XLIV
Nacimiento de Jesús
He visto que la luz que envolvía a la Virgen se hacía cada
vez más deslumbrante, de modo que la luz de las lámparas encendidas por José no
eran ya visibles. María, con su amplio vestido desceñido, estaba arrodillada en
su lecho, con la cara vuelta hacia el Oriente. Llegada la medianoche la vi
arrebatada en éxtasis, suspendida en el aire, a cierta altura de la tierra.
Tenía las manos cruzadas sobre el pecho. El resplandor en torno de ella crecía
por momentos. Toda la naturaleza parecía sentir una emoción de júbilo, hasta
los seres inanimados. La roca de que estaban formados el suelo y el atrio,
parecía palpitar bajo la luz intensa que los envolvía. Luego ya no vi más la
bóveda.
Una estela luminosa, que aumentaba sin cesar en claridad,
iba desde María hasta lo más alto de los cielos. Allá arriba había un
movimiento maravilloso de glorias celestiales, que se acercaban a la tierra y
aparecieron con toda claridad seis coros de ángeles celestiales. La Virgen
Santísima, levantada de la tierra en medio del éxtasis, oraba y bajaba la
mirada sobre su Dios, de quien se había convertido en Madre. El Verbo Eterno,
débil Niño, estaba acostado en el suelo delante de María.
Vi a nuestro Señor bajo la forma de un pequeño Niño todo
luminoso, cuyo brillo eclipsaba el resplandor circundante, acostado sobre una
alfombrita ante las rodillas de María. Me parecía muy pequeñito y que iba
creciendo ante mi mirada; pero todo esto era la irradiación de una luz tan
potente y deslumbradora que no puedo explicar cómo pude mirarla. La Virgen permaneció
algún tiempo en éxtasis; luego cubrió al Niño con un paño, sin tocarlo y sin
tomarlo aún en sus brazos.
Poco tiempo después vi al Niño que se movía y lo oí llorar.
En ese momento fue cuando María pareció volver en sí misma y, tomando al Niño,
lo envolvió en el paño con que lo había cubierto y lo tuvo en sus brazos,
estrechándolo contra su pecho.
Se sentó, ocultándose toda Ella con el Niño bajo su amplio
velo y creo que le dio el pecho. Vi entonces en torno a los ángeles, en forma
humana, hincándose delante del Niño recién nacido, para adorarlo. Cuando habría
transcurrido una hora desde el nacimiento del Niño Jesús, María llamó a José,
que estaba aún orando con el rostro pegado a la tierra. Se acercó,
prosternándose, lleno de júbilo, de humildad y de fervor.
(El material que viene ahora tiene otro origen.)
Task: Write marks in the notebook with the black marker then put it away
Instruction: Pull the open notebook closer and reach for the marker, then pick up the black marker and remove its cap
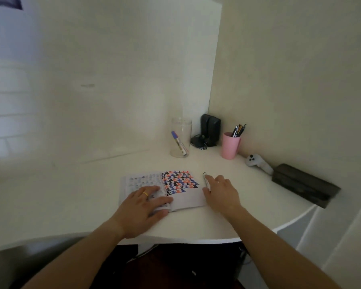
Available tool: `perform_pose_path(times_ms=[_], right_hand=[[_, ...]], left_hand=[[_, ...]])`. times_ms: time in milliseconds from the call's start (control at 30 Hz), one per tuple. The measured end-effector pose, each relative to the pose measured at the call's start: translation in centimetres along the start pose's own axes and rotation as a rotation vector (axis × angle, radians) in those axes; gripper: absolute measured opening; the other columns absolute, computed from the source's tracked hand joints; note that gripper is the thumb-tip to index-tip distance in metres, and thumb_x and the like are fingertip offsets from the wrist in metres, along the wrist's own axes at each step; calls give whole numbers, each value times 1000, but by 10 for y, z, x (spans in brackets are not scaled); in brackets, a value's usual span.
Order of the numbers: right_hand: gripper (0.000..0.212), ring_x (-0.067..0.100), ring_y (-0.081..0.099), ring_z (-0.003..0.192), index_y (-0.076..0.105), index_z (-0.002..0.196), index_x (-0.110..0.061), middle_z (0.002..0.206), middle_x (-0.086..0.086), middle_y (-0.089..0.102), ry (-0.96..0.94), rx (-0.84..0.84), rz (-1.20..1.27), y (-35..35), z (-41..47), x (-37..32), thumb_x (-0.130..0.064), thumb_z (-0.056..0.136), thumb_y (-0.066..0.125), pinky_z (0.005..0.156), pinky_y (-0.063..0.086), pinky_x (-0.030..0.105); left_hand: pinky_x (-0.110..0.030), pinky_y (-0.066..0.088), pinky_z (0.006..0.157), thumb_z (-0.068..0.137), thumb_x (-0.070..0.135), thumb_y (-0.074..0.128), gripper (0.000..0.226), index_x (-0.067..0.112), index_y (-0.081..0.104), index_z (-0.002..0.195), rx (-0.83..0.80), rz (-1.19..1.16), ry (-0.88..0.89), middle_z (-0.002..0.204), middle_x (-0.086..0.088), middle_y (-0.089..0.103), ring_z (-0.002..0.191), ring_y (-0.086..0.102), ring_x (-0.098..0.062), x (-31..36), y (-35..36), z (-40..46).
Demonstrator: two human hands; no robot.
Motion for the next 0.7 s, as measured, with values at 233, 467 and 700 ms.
perform_pose_path(times_ms=[233,467,700], right_hand=[[38,28,50,114,55,131,-15,120,9,61,-114,-21,-206,21,17,-15,-6,94,47,87,48,36],[51,28,56,106,58,136,-20,124,7,67,-337,226,-135,-1,41,-48,0,89,57,83,48,37],[68,27,60,98,61,130,-18,119,6,68,-527,303,-123,9,84,-61,5,68,78,78,50,36]], left_hand=[[-35,10,119,96,71,24,45,65,24,141,16,-39,-2,163,5,22,149,17,-20,-7,6,3],[-43,32,107,81,88,13,63,62,31,136,-112,-17,31,148,6,35,136,32,-18,-16,-8,27],[-36,50,84,89,72,27,52,45,55,124,-92,-44,-70,119,4,48,107,55,-15,-56,-12,113]])
Point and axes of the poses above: each hand's wrist, its own z-axis towards the middle knuckle, its own y-axis out of the palm, x = y × z, the point moved 6 cm from there along z, towards the middle knuckle
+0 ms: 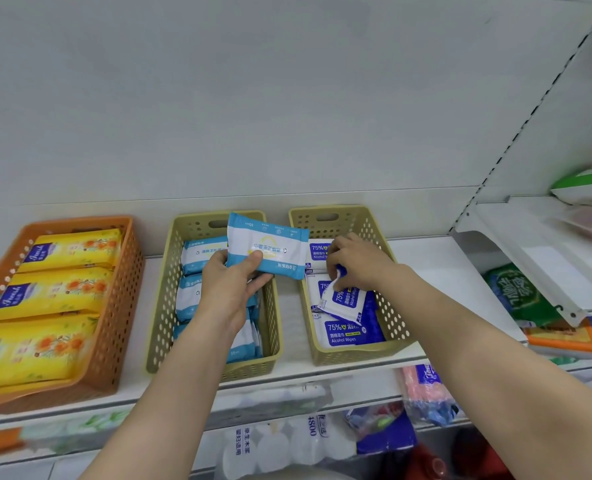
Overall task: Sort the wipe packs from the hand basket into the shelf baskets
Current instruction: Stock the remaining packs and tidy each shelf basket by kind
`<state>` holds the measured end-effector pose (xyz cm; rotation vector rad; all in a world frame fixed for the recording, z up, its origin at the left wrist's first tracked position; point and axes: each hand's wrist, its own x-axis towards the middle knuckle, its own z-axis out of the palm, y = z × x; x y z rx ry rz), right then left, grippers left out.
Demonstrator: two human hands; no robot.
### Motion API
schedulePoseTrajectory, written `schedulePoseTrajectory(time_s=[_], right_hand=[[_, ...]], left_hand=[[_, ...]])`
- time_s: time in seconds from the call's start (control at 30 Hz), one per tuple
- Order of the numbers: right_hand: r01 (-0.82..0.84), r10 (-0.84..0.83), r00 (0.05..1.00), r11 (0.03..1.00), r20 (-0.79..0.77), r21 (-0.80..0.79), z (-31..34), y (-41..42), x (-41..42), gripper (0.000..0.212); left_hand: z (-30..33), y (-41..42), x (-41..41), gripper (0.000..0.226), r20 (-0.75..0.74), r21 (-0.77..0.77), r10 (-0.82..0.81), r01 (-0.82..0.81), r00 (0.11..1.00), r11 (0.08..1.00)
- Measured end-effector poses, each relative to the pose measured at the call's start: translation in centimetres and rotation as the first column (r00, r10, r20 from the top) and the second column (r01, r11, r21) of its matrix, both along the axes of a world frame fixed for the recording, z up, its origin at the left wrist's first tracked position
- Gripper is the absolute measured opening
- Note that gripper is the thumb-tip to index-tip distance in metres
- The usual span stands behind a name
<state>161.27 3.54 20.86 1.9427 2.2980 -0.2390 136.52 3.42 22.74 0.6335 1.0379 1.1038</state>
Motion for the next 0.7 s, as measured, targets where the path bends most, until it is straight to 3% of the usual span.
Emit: schedulePoseTrajectory(time_s=[0.2, 0.37, 0.57, 0.63, 0.7], right_hand=[[0.111, -0.122, 0.956, 0.992, -0.268, -0.055, 0.3, 0.7, 0.8, 0.022], [0.211, -0.263, 0.914, 0.958, -0.308, -0.192, -0.8, 0.4, 1.2, 0.031], [0.299, -0.312, 0.85, 0.949, -0.425, -0.097, -1.8, -0.2, 1.0, 0.028], [0.284, -0.3, 0.882, 0.954, -0.363, -0.097, -1.8, -0.5, 0.7, 0.03], [0.298, -0.275, 0.907, 0.954, -0.318, 0.024, -1.3, -0.5, 0.0, 0.032]], left_hand=[[-0.3, -0.4, -0.6, 0.028, 0.015, 0.007, 0.018, -0.018, 1.0, 1.0], [-0.4, -0.7, -0.5, 0.035, 0.013, -0.001, 0.027, -0.027, 1.0, 1.0], [-0.5, -0.9, -0.5, 0.037, 0.035, -0.015, 0.024, -0.024, 0.999, 1.0], [-0.5, -0.9, -0.6, 0.036, 0.045, -0.018, 0.019, -0.018, 0.999, 1.0], [-0.4, -0.8, -0.8, 0.034, 0.059, -0.017, 0.01, -0.009, 0.998, 1.0]])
Sólo cuando María le
pidió que apretara contra su corazón el Don Sagrado del Altísimo, se levantó
José, recibió al Niño entre sus brazos y derramando lágrimas de pura alegría,
dio gracias a Dios por el Don recibido del cielo.
María fajó al Niño: tenía sólo cuatro pañales. Más tarde vi
a María y a José sentados en el suelo, uno junto al otro: no hablaban, parecían
absortos en muda contemplación. Ante María, fajado como un niño común, estaba
recostado Jesús recién nacido, bello y brillante como un relámpago. "¡Ah,
-decía yo- este lugar encierra la salvación del mundo entero y nadie lo
sospecha!"
He visto que pusieron al Niño en el pesebre, arreglado por
José con pajas, lindas plantas y una colcha encima. El pesebre estaba sobre la
gamella cavada en la roca, a la derecha de la entrada de la gruta, que se
ensanchaba allí hacia el Mediodía. Cuando hubieron colocado al Niño en el
pesebre, permanecieron los dos a ambos lados, derramando lágrimas de alegría y
entonando cánticos de alabanza. José llevó el asiento y el lecho de reposo de
María junto al pesebre. Yo veía a la Virgen, antes y después del nacimiento de
Jesús, arropada en un vestido blanco, que la envolvía por entero. Pude verla
allí durante los primeros días sentada, arrodillada, de pie, recostada o
durmiendo; pero nunca la vi enferma ni fatigada.